■ DIRECTIONS FOR THIS TASK
Would you copy the listing below exactly, keeping the pictures out?

■ DATA
[Start of Attachment]

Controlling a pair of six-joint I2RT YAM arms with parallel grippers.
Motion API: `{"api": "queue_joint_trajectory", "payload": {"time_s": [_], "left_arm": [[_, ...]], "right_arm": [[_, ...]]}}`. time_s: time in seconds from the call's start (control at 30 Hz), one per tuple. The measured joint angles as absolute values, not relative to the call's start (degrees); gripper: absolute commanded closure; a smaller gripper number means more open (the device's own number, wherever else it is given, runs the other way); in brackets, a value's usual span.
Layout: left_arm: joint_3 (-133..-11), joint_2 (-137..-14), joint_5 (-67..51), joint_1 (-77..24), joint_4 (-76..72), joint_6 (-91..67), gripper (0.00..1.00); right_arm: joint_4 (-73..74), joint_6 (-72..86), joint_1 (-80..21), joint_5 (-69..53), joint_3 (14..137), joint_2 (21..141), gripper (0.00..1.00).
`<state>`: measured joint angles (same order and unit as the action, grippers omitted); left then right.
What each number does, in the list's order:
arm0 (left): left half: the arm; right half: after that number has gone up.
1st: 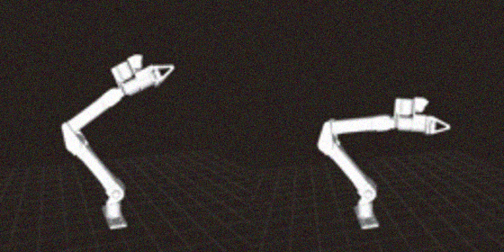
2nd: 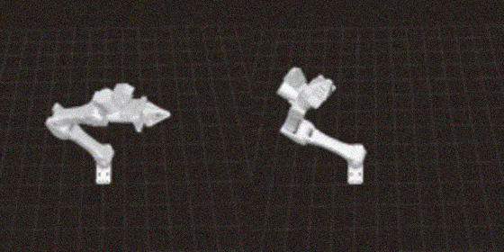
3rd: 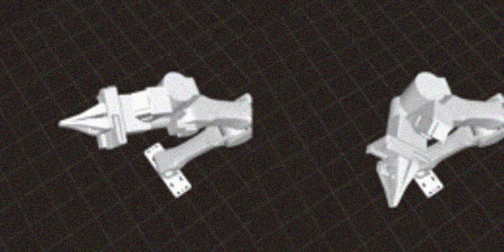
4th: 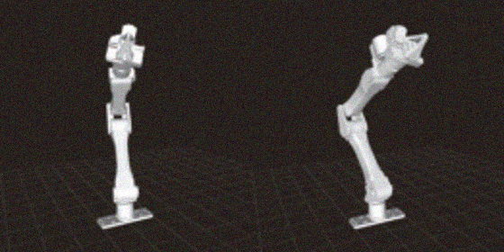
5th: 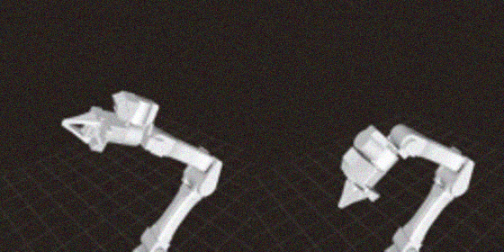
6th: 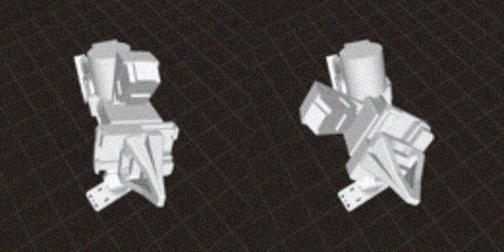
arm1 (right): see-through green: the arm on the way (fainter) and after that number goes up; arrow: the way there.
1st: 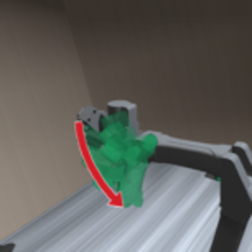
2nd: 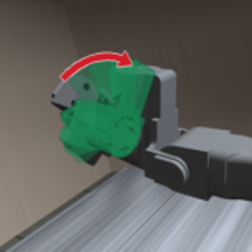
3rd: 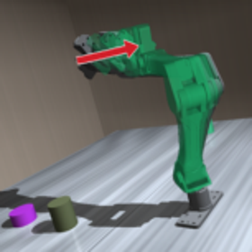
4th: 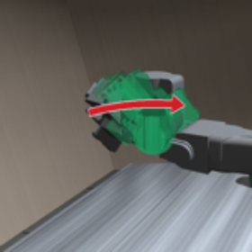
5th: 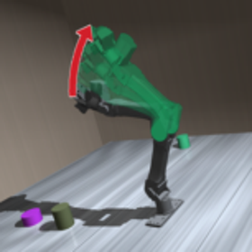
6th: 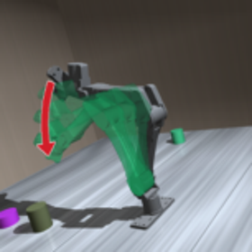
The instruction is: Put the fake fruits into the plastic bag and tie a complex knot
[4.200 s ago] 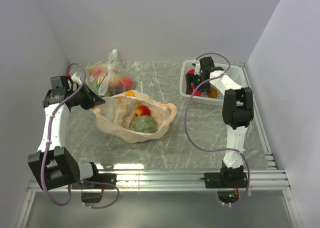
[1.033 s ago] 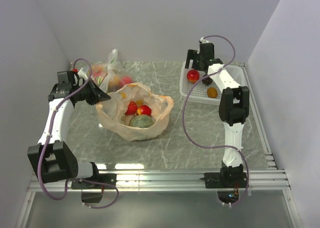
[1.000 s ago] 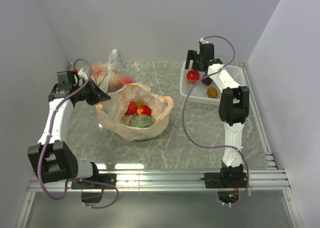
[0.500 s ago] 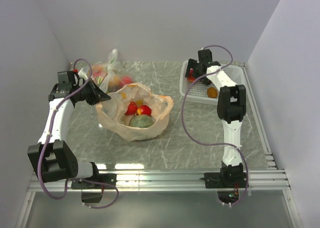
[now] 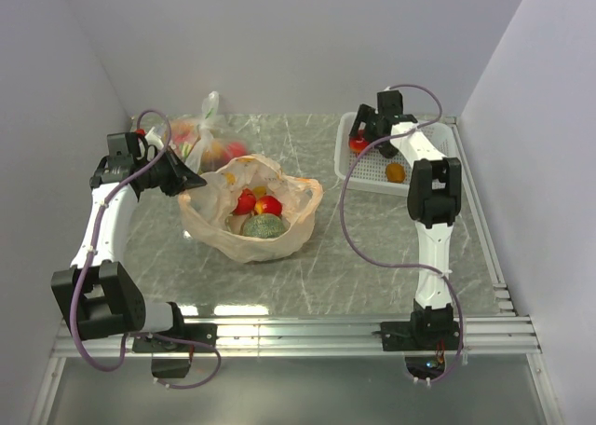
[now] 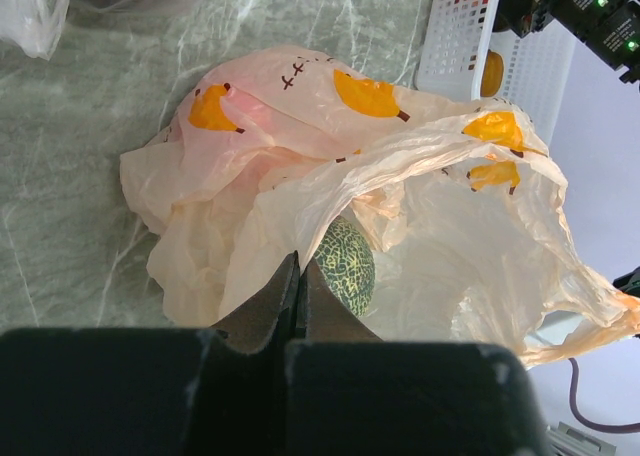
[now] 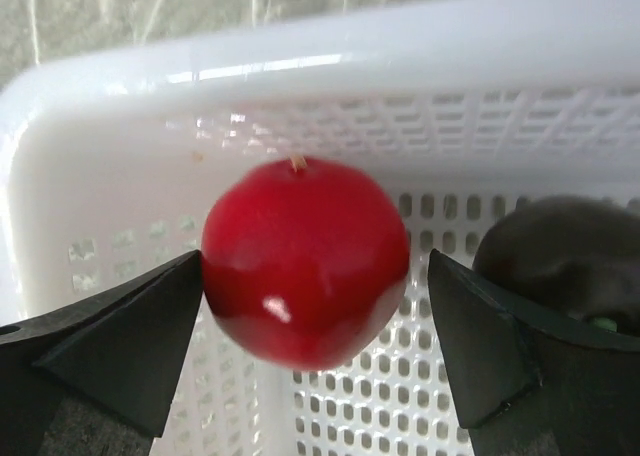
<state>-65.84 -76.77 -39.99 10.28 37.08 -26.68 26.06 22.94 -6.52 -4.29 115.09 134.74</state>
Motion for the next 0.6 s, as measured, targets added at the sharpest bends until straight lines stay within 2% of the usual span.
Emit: {"api": "queue_joint_trajectory", "payload": {"time_s": [0.43, 0.6], "left_arm": [[-65.36, -76.77, -39.62, 10.28, 37.08, -26.72, 1.00], [-65.36, -76.90, -39.62, 10.28, 37.10, -26.70, 1.00]], "right_arm": [[23.68, 22.96, -6.22, -8.08, 115.26, 135.24, 0.05], [23.90, 22.83, -6.15, -8.64, 115.07, 135.24, 0.27]]}}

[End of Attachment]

■ EXERCISE OUTPUT
Controlling a pair of six-joint I2RT YAM arms with parallel grippers.
Motion API: `{"api": "queue_joint_trajectory", "payload": {"time_s": [_], "left_arm": [[_, ...]], "right_arm": [[_, ...]]}}`. time_s: time in seconds from the call's start (control at 30 Hz), one per tuple. The measured joint angles as absolute values, not relative to the call's start (degrees); gripper: absolute commanded closure; a smaller gripper number means more open (the device's own number, wherever else it is given, runs the other way); in brackets, a value's usual span.
Layout: left_arm: joint_3 (-133..-11), joint_2 (-137..-14), joint_5 (-67..51), joint_1 (-77..24), joint_4 (-76..72), joint_6 (-91..67), gripper (0.00..1.00); right_arm: joint_4 (-73..74), joint_6 (-72..86), joint_1 (-80..21), joint_5 (-69..53), joint_3 (14..137), joint_2 (21..141), gripper (0.00..1.00).
`<state>`: measured joint angles (same order and unit as the action, grippers omitted); left then right.
What each number does, in the list's order:
arm0 (left): left half: the arm; right half: after that number has gone up.
1st: 
2nd: 
3rd: 
4th: 
5th: 
6th: 
arm1 (right): see-through green: the arm on the way (fainter) and after that number goes up; arrow: the way there.
1st: 
2nd: 
3rd: 
4th: 
5th: 
6th: 
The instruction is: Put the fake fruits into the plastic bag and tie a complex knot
[4.200 s ago] 
[1.033 s ago] 
[1.000 s ago] 
[0.500 s ago] 
[now] 
[now] 
[now] 
<state>-65.84 -76.77 -39.99 10.28 37.08 -26.68 26.06 22.94 -6.52 -4.29 115.09 134.74</state>
Motion for the next 0.6 s, as measured, targets added at the sharpest bends until straight lines stay within 2% of the usual span.
Emit: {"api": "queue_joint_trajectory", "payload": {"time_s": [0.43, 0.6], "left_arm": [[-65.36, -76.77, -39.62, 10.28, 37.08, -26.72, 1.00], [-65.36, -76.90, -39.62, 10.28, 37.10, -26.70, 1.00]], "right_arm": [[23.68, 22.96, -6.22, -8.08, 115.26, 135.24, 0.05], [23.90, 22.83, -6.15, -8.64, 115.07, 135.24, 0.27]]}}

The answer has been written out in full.